共通のプロモーターのスワップは、5'UTRの変化につながる可能性がある。RBSの再設計はmRNAの構造を変化させる。遺伝子の並び順が乱れ、遺伝子間と5'UTR領域が入れ替わることで、CDSのためにmRNAの安定性/減衰(およびそれゆえ発現)が最大10倍に上昇/下降することがあります。

 

mRNAの崩壊は、いくつかのRNAsesと分解経路が同時に発生しているため、研究/モデル化/予測が困難です。また、転写や翻訳にも結合しています。

 

彼らは5つの相互作用に着目したとのこと

 

https://pubs.acs.org/doi/10.1021/acssynbio.0c00471

CASP14について

結局、AlphaFoldは、何で世界一位を取ったか?

 

ということですが、まず、AlphaFoldには、AlphaFold1、AlphaFold2があります。

 

そしてこの

 

AlphaFold2がタンパク質の四次構造予測コンペCASP14で、2位のプロDavid Bakerに倍以上の圧倒的なスコア差をつけて優勝しました。

今回はただ優勝したというだけではないのです。

 

1年半前に優勝した時のAlphaFoldとは違い、結晶構造解析が爆速で得られている事から、実質的に今までのタンパク質構造予測問題を解決したことになります。コンペ主催者が正式に"Solution"と認定したホドです

 

何を持って構造解析を完了したかというと、創薬レベルに使えるということです。


以前のブログでも書きましたが、配列のわかっているタンパク質は約18億個ありますが、構造がわかっているのは17万しかないので、これで一気に解決する。
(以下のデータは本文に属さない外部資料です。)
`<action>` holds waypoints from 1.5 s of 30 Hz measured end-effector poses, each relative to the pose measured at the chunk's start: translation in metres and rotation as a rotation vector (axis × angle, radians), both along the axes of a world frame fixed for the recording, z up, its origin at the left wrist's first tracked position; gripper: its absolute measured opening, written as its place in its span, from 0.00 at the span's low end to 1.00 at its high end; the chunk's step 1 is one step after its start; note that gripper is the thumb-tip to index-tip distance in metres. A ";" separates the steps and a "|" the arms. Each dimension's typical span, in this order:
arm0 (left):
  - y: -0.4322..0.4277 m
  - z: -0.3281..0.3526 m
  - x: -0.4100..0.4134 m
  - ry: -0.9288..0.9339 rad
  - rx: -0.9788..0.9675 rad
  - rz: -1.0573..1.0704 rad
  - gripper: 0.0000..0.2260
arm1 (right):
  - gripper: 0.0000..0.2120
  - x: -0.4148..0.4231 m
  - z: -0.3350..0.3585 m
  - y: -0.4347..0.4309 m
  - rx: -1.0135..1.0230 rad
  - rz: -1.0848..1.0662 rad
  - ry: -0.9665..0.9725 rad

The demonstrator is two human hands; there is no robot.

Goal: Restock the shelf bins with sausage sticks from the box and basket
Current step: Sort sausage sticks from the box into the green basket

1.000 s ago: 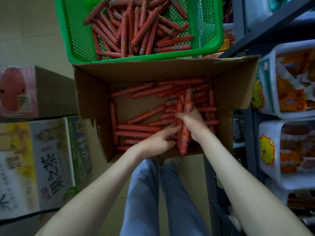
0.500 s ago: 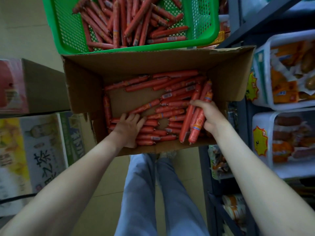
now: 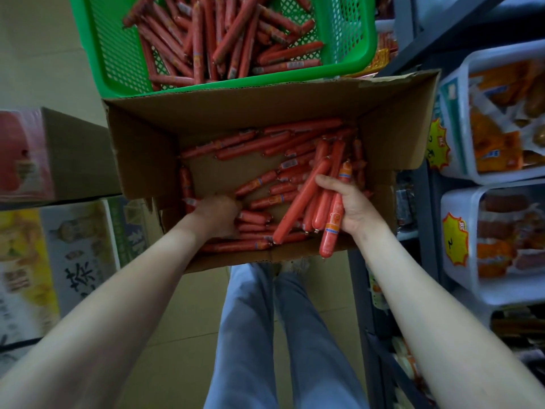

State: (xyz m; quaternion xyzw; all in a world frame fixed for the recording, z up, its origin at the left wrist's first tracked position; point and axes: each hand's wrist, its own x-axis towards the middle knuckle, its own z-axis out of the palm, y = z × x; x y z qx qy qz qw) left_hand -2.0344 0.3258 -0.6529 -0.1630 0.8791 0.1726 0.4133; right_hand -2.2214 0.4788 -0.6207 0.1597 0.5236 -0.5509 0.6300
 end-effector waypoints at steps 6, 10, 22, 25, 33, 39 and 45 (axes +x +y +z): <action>0.005 0.000 0.010 0.067 0.002 0.032 0.30 | 0.12 0.000 0.004 0.000 0.013 -0.055 0.061; 0.000 0.014 0.016 0.182 0.130 0.430 0.31 | 0.10 -0.006 0.005 0.002 0.017 -0.099 0.107; -0.019 0.032 0.023 0.433 0.763 1.601 0.21 | 0.05 -0.005 0.004 -0.012 0.137 -0.084 0.187; -0.014 0.027 0.026 0.383 0.745 1.645 0.15 | 0.06 0.001 0.003 -0.020 0.162 -0.077 0.239; 0.006 0.036 0.008 0.309 0.998 1.783 0.14 | 0.10 0.060 0.002 -0.066 0.092 0.134 0.284; 0.006 0.045 0.002 0.274 1.161 1.777 0.22 | 0.37 0.088 -0.004 -0.080 0.008 0.230 0.228; -0.002 0.038 0.016 0.407 1.070 1.719 0.19 | 0.39 0.111 0.005 -0.087 0.052 0.272 0.277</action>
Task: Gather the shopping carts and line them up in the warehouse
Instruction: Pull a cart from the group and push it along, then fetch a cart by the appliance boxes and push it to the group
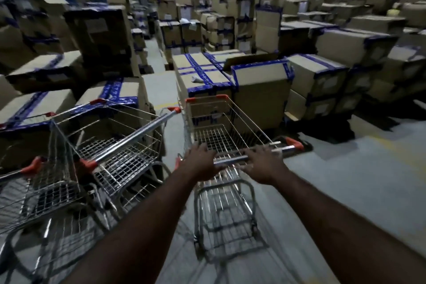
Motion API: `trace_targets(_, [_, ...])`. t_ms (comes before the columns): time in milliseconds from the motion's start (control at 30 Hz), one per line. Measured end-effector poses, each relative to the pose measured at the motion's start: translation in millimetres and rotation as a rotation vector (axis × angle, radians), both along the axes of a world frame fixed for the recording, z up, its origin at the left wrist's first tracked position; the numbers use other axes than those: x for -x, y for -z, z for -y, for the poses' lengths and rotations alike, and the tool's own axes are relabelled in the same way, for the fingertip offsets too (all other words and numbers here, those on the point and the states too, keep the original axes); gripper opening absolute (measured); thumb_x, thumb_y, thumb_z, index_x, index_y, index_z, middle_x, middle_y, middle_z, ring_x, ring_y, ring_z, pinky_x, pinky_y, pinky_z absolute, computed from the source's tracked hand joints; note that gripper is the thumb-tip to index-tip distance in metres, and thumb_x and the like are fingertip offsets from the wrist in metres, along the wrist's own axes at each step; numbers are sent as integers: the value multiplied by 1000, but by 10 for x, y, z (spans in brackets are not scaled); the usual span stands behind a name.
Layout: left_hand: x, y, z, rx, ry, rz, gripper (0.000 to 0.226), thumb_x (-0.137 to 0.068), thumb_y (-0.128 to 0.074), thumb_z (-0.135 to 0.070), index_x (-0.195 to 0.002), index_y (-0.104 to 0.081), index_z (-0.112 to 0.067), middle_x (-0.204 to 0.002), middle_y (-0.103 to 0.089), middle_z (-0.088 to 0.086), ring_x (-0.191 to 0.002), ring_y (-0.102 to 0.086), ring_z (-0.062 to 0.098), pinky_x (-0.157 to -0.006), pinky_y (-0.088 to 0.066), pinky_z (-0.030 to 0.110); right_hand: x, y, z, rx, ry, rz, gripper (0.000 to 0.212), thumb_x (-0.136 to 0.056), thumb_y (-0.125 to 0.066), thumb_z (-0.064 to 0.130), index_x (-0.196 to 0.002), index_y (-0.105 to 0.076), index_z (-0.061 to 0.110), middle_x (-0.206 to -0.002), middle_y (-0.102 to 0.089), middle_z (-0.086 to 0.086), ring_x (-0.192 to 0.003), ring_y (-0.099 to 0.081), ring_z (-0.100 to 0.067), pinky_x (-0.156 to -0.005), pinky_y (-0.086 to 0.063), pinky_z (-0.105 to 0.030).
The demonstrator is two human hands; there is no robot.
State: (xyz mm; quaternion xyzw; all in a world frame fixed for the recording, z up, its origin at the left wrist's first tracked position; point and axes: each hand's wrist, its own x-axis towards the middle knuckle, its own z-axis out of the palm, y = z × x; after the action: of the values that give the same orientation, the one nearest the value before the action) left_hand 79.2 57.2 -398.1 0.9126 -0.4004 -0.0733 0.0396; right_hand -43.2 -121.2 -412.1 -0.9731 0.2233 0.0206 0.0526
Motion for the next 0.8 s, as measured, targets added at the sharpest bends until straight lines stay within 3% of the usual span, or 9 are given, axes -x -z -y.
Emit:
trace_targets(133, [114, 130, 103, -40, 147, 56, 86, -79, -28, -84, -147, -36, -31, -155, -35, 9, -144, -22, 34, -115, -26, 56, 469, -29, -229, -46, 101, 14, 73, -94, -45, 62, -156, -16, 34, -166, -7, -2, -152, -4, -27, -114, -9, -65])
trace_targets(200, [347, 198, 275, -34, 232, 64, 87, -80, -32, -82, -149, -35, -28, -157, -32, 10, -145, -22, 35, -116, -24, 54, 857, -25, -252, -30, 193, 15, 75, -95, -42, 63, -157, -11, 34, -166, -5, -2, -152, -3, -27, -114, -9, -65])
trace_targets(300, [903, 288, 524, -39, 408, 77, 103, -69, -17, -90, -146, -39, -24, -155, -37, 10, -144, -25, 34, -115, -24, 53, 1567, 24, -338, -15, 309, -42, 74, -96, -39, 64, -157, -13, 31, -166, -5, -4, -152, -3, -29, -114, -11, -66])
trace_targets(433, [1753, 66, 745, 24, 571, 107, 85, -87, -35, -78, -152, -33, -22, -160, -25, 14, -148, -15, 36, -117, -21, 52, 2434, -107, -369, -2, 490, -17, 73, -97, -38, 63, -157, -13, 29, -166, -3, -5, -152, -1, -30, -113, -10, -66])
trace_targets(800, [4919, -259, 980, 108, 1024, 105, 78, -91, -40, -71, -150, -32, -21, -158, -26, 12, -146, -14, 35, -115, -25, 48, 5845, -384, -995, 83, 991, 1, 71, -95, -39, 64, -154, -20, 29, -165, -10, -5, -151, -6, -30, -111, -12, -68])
タンパク質の立体構造はアミノ酸配列だけから決まるが、その立体構造を予測するという問題は、取り得る構造の自由度が半端ないオーダーになります。

 

数学的に言えば、10^300 を超えるオーダーととなるため(囲碁の局面数は10^170程度なので、以後よりずっと複雑)、端から計算すると永遠に終わらないわけです。

 

しかしそれを、、

Google DeepMindは、学習に128個のTPU(Googleが開発した機械学習に特化した集積回路)を数週間使い、残基間距離でグラフ表現したものを類縁配列をアラインメントし、残基ペアの表現学習を行っただけで解決したそうです。


とはいえ、まだ論文、プログラム共に未公開です。


次の課題は、

複数のタンパク質で構成される複合体の構造予測だと思われます。

その次は、タンパク質ではなく、電子の軌道まで考慮する必要がある無機物質の構造予測かな??